During the first weeks of design I was out looking for and nice block of pine or cherry wood that would be used to create the heart. Sadly I had no luck finding one so Ply wood was used instead as it was made from layers which gave a beautiful grain effect I wanted. The heart was made in two pieces so that the clock-work could be easily installed later.
Once I had both side sanded into a roughly shape the two pieces were taped together to finish off the sanding to get the seam perfectly smooth.
After a week of sanding I put one of the half through the vac-former as a test to see how the tin plates will turn out. The hard part was getting the edges smooth and cutting the plastic off afterwards but the shaped worked perfectly.

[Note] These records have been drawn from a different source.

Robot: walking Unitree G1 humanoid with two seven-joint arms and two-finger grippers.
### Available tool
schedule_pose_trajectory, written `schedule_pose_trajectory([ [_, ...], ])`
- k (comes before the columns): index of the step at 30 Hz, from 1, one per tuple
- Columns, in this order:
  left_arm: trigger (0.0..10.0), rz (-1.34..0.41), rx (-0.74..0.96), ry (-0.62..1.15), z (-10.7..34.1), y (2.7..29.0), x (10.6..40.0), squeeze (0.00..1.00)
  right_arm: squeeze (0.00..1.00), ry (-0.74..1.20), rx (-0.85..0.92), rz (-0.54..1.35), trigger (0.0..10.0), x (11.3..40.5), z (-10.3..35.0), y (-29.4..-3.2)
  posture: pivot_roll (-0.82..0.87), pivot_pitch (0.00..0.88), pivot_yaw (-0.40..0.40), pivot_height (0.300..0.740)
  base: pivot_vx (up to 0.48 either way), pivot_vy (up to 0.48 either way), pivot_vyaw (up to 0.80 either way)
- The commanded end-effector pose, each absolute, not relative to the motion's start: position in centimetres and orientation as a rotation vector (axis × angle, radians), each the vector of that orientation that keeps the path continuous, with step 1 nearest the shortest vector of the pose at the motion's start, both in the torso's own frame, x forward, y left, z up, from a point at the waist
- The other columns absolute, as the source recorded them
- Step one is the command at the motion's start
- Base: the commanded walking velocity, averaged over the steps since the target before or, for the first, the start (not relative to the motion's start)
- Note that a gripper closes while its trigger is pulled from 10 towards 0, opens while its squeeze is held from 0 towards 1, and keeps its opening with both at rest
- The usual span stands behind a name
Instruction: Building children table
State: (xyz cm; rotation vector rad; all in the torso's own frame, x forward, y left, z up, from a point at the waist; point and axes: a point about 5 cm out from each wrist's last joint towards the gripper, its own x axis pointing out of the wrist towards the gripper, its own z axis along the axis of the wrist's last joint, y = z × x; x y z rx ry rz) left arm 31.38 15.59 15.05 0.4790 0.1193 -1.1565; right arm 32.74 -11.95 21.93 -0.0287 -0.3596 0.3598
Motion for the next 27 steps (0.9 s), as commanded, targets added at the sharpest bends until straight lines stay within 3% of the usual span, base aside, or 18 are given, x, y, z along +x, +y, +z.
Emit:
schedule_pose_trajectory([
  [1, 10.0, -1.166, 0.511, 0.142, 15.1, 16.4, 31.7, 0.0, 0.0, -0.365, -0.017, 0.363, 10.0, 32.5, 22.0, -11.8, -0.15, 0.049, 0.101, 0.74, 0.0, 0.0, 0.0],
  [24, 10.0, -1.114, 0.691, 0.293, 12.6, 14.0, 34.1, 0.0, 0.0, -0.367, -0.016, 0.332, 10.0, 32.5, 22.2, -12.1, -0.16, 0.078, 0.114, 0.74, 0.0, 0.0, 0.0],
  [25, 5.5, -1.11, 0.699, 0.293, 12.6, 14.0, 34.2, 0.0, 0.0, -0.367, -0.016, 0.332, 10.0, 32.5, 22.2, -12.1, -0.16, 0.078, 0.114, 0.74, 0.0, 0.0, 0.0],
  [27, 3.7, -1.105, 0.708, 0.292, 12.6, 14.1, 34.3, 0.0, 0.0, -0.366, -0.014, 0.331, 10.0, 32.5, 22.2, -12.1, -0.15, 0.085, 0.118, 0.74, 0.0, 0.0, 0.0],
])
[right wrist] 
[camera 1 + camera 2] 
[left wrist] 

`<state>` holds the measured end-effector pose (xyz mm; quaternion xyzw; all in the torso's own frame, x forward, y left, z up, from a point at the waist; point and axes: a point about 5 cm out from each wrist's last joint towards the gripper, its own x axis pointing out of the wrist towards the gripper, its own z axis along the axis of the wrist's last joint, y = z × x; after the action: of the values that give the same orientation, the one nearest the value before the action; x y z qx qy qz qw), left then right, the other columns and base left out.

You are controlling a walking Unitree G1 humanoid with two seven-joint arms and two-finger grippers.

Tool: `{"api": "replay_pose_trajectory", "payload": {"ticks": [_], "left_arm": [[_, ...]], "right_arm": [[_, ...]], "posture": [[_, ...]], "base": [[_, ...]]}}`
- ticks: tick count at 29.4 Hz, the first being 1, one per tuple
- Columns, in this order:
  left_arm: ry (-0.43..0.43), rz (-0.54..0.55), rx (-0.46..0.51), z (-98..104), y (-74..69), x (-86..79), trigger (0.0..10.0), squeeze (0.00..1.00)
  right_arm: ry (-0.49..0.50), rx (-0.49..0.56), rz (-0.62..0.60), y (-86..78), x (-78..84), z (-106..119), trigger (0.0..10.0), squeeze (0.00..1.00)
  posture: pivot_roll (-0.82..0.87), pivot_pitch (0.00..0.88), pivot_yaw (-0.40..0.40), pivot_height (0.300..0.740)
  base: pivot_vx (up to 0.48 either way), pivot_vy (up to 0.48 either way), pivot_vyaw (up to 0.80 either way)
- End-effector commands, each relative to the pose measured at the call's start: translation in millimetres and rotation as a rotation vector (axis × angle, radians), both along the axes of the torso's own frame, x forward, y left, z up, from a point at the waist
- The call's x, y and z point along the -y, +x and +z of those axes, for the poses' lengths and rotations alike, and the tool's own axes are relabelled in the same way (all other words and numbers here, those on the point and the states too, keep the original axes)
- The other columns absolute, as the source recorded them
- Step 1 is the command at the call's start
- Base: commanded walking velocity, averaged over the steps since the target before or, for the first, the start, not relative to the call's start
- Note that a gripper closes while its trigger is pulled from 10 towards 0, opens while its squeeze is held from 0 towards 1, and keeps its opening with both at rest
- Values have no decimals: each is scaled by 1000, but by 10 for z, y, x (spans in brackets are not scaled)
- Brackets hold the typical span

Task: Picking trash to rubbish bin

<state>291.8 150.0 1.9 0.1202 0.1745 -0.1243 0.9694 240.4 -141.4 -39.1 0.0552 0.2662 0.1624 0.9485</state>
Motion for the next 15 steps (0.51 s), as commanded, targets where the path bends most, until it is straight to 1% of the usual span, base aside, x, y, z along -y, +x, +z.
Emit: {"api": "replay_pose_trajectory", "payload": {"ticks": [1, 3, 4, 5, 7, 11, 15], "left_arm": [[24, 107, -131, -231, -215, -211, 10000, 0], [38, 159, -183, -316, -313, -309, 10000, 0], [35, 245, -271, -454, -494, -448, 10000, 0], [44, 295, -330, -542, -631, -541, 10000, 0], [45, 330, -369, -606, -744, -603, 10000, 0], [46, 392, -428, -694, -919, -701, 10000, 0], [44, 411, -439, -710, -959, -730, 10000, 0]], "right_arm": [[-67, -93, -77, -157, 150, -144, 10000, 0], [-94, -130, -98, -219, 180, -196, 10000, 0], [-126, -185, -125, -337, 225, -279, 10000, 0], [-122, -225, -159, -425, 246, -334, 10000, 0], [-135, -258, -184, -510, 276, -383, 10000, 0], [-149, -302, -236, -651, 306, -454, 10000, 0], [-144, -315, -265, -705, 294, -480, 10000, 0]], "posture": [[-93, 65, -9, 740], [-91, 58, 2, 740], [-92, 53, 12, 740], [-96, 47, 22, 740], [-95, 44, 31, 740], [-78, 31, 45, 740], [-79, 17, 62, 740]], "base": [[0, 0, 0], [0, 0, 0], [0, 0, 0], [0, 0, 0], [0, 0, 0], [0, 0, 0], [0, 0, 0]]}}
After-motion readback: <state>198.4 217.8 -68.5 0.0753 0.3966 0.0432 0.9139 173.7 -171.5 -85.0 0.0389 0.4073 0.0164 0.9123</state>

Testing the sliver spray paint. You can't see it in the photo but the plastic is scratched to give the effect of machine shopped tin and it comes through nicely.
I then taped the plates in place and drilled 100's of little holes in them for the studs.
Once all the plastic plates where ready it was painting time. The scratches in the plastic came trough in the paint to gie the right weathered metal look, which I was pleased about.
I bit of charcoal dust was added to dirty the plates and then a gloss stray sealed them and also added a nice shine.
The next part was the clockwork on the inside. I got a small moter, think it would be prefect to drive the gears but I could not get the rpm low enough to have the clockwork spinning at a reasonable rate
So the motor was taken out and the innards of a small clock where used. The power of the this motor was hugely limited but it was still able to turn one of the cogs in a nice ticking motion. I set up in a circuit with a switch and battery to allowed a key to turn on and off the clockwork.
Once I knew the circuit work I set in place all of the other cogs and gave then a nice brass colouring.
Through the use of the laser cutter I found a really easy way to make the key that will turn on the switch as well as the keyhole.
I was then time to stain the wood and attach the plates. Then the task of gluing the 100s of studs in place began. Both half's of the heart where glued together at this point. as everything internal had been finished.
This was something fun. The pipes that left the heart were at first going to be made from plastic but the bend in them never turned out right so I moved onto metal. Luckily the college has a metal workshop so I was able to heat up and bend a pipe into the shape I need.
The last piece made for the heart where exterior wires covering the front, made to look like veins powering the body. I used the to scale mock up heart to plan out the shape. Painting them red and blue was a tough choice but I was told that the added colour would be good for the model and after seeing the finished results it was the right call.
And here we had the finished piece. I was really happy with hoe this turned out. All that sanding, and drilling and trouble with the cogs all paid off in the end.